> [Your assignment]
Which lines in the data below contain the word "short"? Pull each of them out.

[Records from a data collection]
* * * *
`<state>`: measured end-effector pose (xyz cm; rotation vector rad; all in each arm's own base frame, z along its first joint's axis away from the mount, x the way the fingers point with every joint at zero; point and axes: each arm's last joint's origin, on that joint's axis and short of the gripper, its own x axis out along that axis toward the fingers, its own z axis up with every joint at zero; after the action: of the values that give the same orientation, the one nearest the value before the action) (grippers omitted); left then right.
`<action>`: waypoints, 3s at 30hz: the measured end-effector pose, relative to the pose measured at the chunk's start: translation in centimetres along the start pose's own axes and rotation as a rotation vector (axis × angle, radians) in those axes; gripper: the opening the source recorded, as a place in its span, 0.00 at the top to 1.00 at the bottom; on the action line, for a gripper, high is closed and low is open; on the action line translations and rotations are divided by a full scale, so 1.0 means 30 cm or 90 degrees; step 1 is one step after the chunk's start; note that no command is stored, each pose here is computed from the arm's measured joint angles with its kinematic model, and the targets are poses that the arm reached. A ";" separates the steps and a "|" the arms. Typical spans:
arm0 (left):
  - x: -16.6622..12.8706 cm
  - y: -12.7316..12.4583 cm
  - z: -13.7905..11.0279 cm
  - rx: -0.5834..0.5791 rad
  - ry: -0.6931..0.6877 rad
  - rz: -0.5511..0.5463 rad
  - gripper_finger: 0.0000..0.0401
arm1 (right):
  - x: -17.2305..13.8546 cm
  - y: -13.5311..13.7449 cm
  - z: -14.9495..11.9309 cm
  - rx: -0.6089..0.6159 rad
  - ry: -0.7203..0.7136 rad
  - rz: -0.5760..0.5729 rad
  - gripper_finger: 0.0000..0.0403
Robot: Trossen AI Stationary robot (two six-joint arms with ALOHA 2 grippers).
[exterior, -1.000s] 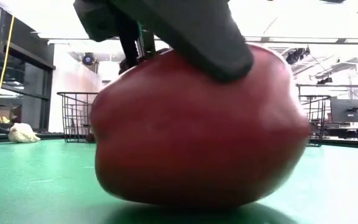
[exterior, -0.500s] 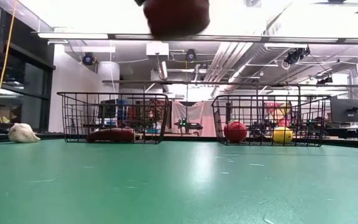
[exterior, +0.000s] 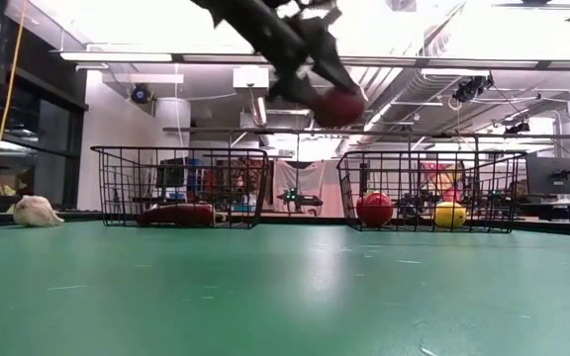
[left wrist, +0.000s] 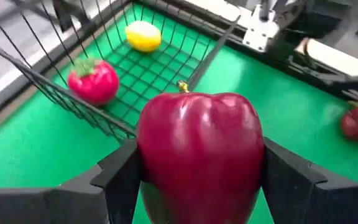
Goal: Sort produce into baskets
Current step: Put the left red apple into the right wire basket, then put the red apple in the right wire basket
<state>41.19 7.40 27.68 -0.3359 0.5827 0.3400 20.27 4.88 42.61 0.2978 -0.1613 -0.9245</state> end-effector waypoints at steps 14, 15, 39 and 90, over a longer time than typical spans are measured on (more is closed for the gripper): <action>0.170 0.088 0.229 0.050 -0.118 0.022 0.39 | 0.082 -0.177 0.085 -0.051 0.020 0.011 0.23; 0.194 0.101 0.221 0.048 -0.108 0.027 0.39 | 0.085 -0.183 0.081 -0.053 0.026 0.005 0.23; 0.003 0.168 0.249 0.043 0.032 -0.073 0.09 | 0.084 -0.268 -0.061 0.074 0.314 -0.024 0.23; -0.685 0.196 0.044 -0.066 -0.237 -0.059 0.09 | -0.288 -0.230 -0.929 -0.077 1.364 -0.354 0.23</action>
<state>23.37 8.75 39.47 -0.3865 0.1836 0.3340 17.23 13.03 13.92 1.0834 2.0078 -0.7090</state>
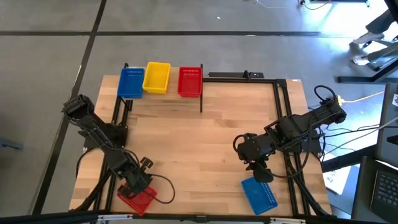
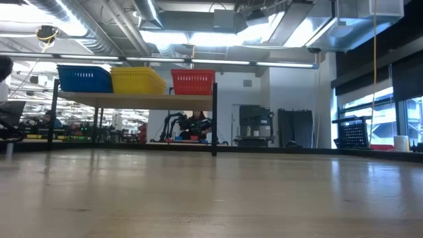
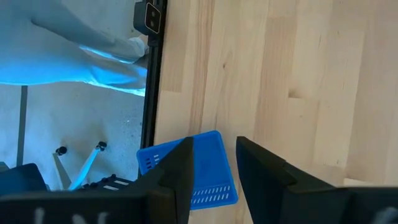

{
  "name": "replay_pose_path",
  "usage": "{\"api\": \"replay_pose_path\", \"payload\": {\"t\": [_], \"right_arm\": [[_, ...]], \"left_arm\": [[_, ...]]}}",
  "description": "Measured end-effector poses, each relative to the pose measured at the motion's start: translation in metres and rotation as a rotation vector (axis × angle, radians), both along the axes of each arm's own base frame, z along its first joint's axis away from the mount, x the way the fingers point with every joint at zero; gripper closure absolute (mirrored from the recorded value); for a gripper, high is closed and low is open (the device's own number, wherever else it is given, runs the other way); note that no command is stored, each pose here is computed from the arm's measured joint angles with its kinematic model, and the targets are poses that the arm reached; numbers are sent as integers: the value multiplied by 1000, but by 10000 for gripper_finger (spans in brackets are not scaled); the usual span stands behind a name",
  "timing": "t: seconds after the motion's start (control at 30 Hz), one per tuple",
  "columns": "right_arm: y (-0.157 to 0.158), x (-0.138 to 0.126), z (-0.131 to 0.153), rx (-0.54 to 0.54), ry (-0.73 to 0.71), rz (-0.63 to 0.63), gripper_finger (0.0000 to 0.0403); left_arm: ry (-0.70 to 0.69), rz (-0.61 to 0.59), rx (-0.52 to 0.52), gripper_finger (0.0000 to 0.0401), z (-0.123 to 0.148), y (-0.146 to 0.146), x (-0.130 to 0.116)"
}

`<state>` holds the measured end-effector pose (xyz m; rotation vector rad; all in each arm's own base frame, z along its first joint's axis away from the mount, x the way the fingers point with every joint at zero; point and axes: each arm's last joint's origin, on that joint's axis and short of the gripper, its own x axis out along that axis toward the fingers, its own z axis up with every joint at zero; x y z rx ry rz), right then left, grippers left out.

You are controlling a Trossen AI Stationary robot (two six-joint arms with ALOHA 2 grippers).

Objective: Stack baskets on shelf by color
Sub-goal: Stack the red bin on top of the red bins on the shelf

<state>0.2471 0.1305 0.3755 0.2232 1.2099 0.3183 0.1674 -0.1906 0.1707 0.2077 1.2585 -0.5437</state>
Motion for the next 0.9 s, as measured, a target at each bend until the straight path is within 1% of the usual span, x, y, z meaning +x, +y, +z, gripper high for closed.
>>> {"api": "replay_pose_path", "payload": {"t": [0.07, 0.17, 0.27, 0.33, 0.4, 0.47, 0.57, 0.7, 0.77, 0.9], "right_arm": [[-1, 0, 0, -15, -7, -12, 286], [-2, 1, 0, -75, -37, -46, 286], [-5, 2, -1, -146, -67, -84, 286], [-7, 3, -1, -197, -90, -109, 286], [-8, 3, -1, -250, -110, -135, 286], [-10, 4, -1, -306, -136, -165, 286], [-13, 5, 0, -387, -177, -210, 286], [-16, 6, 1, -491, -230, -268, 286], [-18, 6, 2, -540, -255, -295, 286], [-21, 7, 4, -647, -309, -353, 286]], "left_arm": [[21, 65, -19, 399, 0, 4, 4], [41, 167, -64, 400, 7, 12, 10], [50, 257, -152, 400, 21, 22, 15], [37, 295, -210, 400, 33, 31, 17], [5, 344, -262, 400, 46, 41, 16], [-37, 421, -318, 400, 61, 52, 15], [-132, 575, -381, 401, 81, 73, 13], [-213, 809, -467, 401, 103, 97, 15], [-261, 897, -494, 401, 115, 107, 20], [-384, 1026, -516, 401, 143, 126, 35]]}}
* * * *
> [Written response]
`<state>`: measured end-effector pose (xyz cm; rotation vector rad; all in each arm's own base frame, z along its first joint's axis away from the mount, x the way the fingers point with every joint at zero; point and axes: each arm's last joint's origin, on that joint's axis and short of the gripper, its own x axis out along that axis toward the fingers, its own z axis up with every joint at zero; after the action: of the values that give the same orientation, the one nearest the value before the action) (grippers omitted); left then right.
`<state>` holds the measured end-effector pose (xyz m; rotation vector rad; all in each arm's own base frame, z along its first joint's axis away from the mount, x the way the fingers point with every joint at zero; point and axes: each arm's last joint's origin, on that joint's axis and short of the gripper, its own x axis out along that axis toward the fingers, its own z axis up with every joint at zero; x y z rx ry rz), right then left, grippers left out.

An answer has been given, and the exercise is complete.